On many occasions I have driven past this Hillfort along the M5, looked up and thought 'I am going to visit you one day'. Well, today was the day! Access is easy as long as you are mobile and fairly fit!
I parked next to St Michael's Church in the village of Brent Knoll and went through the kissing gate to the right of the church (public footpath sign). The gravel path loops around the back of the church and makes its way up towards the Hillfort. You then go through a second metal kissing gate and the climb becomes a bit less strenuous. Once you reach a third wooden kissing gate the climb becomes very stiff. You then come to a wooden stile with a National Trust sign bolted to it. This is the final part of the assent – and the steepest. Luckily the N.T. has put steps into the hill and the whole path is gravelled to make things a bit easier.
The views from the top are excellent – you can see for miles all around. In fact, you can even see Glastonbury Tor over 20 miles away! There is one of those markers on the top which shows you what to look out for and how far away they are – I like these. There is also a stone monument stating that beacons were lit on the Hillfort to celebrate the Queen's Silver Jubilee in 1977 and various Coronations.
The centre of the Hillfort has been quarried and has large 'dips' in it. It is very difficult to work out what is what. The ditch / rampart running around the top is quite well preserved in some places although difficult to spot in others. There seems to be a additional ramparts near the northern edge which could possibly mark the site of an entrance?

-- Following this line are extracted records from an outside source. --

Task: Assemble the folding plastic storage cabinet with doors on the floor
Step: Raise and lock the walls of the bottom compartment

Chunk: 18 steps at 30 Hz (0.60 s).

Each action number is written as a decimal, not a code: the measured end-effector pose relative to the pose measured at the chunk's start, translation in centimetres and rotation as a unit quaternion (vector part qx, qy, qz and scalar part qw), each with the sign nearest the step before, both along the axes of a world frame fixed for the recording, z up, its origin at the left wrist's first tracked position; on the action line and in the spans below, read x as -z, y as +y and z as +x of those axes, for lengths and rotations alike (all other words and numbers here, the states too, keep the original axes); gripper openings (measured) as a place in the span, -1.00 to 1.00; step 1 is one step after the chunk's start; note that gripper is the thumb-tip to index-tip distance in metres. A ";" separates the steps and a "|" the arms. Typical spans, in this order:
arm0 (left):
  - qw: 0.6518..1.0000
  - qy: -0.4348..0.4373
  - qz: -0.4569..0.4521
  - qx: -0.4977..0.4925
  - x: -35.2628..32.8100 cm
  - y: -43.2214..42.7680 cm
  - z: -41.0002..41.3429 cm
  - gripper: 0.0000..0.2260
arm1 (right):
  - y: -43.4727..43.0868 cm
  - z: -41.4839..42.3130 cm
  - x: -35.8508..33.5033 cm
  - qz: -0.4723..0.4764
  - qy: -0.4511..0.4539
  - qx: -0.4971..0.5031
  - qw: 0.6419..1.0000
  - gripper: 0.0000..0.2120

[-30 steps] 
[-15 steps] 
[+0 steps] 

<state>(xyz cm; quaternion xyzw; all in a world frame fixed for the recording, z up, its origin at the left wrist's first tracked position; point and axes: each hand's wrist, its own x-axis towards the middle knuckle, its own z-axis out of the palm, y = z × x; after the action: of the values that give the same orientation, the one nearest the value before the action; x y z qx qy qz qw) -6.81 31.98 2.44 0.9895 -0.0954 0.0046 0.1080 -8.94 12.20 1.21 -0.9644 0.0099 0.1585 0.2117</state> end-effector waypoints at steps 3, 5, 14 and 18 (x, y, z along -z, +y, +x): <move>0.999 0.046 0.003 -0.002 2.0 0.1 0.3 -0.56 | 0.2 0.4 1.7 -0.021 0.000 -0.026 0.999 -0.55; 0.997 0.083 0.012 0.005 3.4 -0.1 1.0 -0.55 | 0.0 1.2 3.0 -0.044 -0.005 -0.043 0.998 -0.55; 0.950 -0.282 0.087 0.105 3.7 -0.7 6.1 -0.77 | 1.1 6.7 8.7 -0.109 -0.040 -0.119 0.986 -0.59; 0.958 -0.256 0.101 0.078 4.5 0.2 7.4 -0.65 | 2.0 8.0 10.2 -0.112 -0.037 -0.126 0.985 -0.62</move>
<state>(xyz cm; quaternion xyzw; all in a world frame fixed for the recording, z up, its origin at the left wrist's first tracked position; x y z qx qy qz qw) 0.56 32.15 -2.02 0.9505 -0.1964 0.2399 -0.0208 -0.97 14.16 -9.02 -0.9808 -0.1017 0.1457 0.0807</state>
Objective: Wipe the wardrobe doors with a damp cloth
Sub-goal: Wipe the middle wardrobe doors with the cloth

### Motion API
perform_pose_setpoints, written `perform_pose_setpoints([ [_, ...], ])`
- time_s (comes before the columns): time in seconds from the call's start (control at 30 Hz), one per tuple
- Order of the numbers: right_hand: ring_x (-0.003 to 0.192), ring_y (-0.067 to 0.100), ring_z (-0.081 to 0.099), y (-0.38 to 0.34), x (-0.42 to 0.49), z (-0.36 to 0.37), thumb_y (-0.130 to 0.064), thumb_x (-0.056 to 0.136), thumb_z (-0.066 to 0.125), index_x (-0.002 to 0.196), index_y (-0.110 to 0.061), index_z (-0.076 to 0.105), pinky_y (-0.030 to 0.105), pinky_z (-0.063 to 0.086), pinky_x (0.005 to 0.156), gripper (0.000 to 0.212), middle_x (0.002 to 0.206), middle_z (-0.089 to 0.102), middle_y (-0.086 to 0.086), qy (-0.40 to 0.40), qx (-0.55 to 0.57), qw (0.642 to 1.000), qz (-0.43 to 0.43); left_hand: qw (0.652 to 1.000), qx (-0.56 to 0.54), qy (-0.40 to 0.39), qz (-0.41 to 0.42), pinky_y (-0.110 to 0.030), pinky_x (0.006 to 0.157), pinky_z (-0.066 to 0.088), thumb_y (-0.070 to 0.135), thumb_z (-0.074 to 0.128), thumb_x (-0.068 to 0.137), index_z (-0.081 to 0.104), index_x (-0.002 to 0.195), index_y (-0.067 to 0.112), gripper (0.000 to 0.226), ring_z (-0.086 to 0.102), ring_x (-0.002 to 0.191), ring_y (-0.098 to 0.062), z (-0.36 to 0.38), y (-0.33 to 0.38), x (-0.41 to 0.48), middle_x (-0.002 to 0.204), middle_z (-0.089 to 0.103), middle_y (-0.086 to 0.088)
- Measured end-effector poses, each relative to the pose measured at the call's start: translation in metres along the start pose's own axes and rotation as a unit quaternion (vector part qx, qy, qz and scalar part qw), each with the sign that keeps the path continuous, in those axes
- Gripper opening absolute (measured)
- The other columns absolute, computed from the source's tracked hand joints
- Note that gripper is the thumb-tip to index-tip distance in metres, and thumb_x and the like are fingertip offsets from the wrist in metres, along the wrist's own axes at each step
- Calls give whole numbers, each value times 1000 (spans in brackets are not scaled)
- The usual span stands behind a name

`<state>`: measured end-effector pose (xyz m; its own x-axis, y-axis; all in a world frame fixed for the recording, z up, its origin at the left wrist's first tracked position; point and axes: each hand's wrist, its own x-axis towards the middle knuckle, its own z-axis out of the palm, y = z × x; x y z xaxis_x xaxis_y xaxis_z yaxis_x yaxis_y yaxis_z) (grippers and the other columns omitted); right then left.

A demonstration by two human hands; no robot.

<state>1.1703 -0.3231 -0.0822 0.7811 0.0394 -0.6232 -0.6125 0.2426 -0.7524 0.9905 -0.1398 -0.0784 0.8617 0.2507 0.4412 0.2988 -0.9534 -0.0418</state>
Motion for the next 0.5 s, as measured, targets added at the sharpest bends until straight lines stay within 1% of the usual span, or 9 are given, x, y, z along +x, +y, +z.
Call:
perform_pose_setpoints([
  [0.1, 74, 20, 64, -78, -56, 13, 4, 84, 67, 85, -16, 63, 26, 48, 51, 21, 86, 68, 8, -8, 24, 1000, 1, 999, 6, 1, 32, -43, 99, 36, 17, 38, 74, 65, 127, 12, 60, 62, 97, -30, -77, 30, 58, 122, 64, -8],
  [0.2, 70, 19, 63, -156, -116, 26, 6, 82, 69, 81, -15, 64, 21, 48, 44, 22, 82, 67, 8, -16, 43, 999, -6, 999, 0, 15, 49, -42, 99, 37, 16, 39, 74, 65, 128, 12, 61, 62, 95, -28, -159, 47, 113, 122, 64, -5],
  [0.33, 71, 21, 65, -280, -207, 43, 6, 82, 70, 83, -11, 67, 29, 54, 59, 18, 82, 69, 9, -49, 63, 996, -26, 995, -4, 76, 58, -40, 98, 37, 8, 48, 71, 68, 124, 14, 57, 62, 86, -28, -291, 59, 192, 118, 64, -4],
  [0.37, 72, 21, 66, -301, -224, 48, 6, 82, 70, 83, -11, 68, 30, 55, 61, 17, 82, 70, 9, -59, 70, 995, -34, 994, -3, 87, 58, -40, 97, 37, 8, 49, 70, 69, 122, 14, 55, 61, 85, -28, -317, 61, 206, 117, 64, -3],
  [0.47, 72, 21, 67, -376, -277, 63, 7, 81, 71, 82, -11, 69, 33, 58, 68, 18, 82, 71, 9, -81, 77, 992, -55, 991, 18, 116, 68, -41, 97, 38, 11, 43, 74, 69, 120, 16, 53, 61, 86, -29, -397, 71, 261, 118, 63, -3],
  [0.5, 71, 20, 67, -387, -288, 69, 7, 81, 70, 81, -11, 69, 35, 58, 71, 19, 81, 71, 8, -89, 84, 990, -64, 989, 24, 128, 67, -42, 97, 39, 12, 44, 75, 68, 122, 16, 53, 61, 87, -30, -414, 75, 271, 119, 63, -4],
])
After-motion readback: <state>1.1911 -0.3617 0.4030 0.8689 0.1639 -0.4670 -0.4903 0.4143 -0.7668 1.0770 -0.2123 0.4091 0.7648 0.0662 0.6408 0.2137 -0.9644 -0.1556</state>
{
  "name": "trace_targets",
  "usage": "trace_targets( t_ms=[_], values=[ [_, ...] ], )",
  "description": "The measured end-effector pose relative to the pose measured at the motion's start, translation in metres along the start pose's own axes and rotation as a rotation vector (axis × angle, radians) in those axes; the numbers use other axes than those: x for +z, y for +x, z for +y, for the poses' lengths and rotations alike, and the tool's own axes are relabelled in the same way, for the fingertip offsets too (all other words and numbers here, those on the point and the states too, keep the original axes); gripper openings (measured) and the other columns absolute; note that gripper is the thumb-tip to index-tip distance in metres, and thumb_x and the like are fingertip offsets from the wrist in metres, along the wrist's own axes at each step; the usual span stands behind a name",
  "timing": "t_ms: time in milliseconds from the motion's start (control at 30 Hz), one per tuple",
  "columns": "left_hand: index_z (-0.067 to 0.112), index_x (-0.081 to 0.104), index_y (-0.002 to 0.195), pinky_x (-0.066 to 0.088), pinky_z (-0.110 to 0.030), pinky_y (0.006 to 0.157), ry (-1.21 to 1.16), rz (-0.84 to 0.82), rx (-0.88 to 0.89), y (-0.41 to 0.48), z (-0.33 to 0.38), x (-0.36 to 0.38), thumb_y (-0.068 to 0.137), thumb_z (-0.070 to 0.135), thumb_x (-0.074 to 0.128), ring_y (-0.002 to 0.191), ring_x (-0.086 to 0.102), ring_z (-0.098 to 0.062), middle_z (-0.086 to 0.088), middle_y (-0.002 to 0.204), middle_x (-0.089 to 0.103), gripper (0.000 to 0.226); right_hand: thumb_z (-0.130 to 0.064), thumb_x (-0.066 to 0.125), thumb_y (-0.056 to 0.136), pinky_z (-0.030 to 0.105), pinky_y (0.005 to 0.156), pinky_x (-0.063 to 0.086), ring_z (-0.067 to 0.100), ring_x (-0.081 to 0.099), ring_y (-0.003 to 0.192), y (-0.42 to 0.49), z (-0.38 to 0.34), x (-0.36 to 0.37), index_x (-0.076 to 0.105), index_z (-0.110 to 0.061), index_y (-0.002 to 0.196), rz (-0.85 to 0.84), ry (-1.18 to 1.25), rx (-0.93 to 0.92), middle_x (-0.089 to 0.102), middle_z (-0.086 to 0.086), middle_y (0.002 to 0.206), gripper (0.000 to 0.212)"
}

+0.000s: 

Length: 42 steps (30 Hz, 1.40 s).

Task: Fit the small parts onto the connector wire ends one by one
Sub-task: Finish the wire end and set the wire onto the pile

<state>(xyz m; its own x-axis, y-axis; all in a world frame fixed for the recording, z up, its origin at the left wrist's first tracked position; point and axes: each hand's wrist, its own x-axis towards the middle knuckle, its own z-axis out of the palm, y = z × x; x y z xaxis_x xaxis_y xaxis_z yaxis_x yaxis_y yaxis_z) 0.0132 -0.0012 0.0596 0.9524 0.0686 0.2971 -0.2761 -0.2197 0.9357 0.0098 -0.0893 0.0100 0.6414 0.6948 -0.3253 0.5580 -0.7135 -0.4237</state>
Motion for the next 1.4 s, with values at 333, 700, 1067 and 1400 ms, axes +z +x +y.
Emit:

It took me 20 minutes to walk from the church to the top and a further 10 minutes to walk right around the Hillfort. Luckily Dafydd was asleep in the car and Karen stayed with him. If I had to carry him up here I would have probably required resuscitation half way up!! Well worth a visit if you are physically able. The views are great.
Of the coming of the Danes the battle traditions have much to say, if nowadays they are growing misty. But here it must be noted that every tale of ancient warfare in the Quantock country, and probably in the rest of Somerset, is assigned to the time of the Danes in a way which is not wonderful when one considers that Athelney itself lies on the edge of the Quantock land, and that from 835 to 1010 the North Somerset coast was constantly ravaged by the Viking fleets. I have known even Sedgemoor fight ascribed to the Danes.
The first landing of these invaders, in A.D. 835, was at Parrett Mouth, but on the right bank of the river. The memory of that invasion is still so clear, however, that it should be recorded. The field of battle lies under Brent Knoll, and is known as " Battle Borough." The tradition is that the enemy was destroyed because a certain old woman dared, during the fight inland, to prevent their escape by cutting the cables of the ships, and so setting them adrift on the falling tide.
Battleborough is on the south flank of Brent Knoll. From p38 in
Local Traditions of the Quantocks
C. W. Whistler
Folklore, Vol. 19, No. 1. (Mar. 30, 1908), pp. 31-51.
A bit more about the legends connected with Brent Knoll, as explained in Geoffrey Ashe's 'Landscape of King Arthur' (1987).
Occultist Dion Fortune wrote about the hill in her novel 'The Sea Priestess' - she called it Bell Knowle and Ashe says she described it as 'modelled by colonists from Atlantis'. Whilst this is Rather fanciful, you can't help but admit that Brent Knoll has a decidedly impressive presence in the landscape, rising as an isolated bump at the edge of the utterly flat Somerset Levels. Its previous occupants gave it a single bank and ditch at the top, and may have steepened some of its slopes. It used to belong to Glastonbury Abbey - indeed you can see it from Glastonbury Tor.
A chronicler of the 13th century tells how King Arthur was holding court at Caerleon one Christmas (or should that be Midwinter?). He knighted a bold young man called Ider, who was the son of King Nuth. Ash reminds us that a Gwyn ap Nudd was the lord of the underworld, and he lived in Glastonbury Tor*, and had a run in with St Collen, if you recall. So it seems likely that King Nuth could refer to the same man?
As a new knight, Ider had to pass a test. He was told when at Glastonbury that three giants, 'notorious for their wickedness', lived on Brent Knoll, then known as the Mount of Frogs (Mons Ranarum). King Arthur intended to march against them, and Ider would be required to join him. Young and enthusiastic, Ider galloped ahead and slew all three giants singlehandedly. But unfortunately he was wounded himself, and by the time Arthur arrived Ider lay unconscious and dying. The King returned to Glastonbury blaming himself. He gave the lands around the hill to the abbey and asked the monks to pray for Ider's soul.
Ider also appears as 'Yder son of Nut' in a French medieval romance by Chrétien de Troyes.
[*assuming this is the correct location of the St Collen story (see the Tor page).]
According to tradition it was formed from a shovel full of earth thrown down by the Devil when he was digging out Cheddar Gorge. In Arthurian legend it was the Mount of Frogs, and three giants lived there. The knight Ider, who had the task of challenging them, galloped off and killed all three without waiting for Arthur and the knights who were going to help him.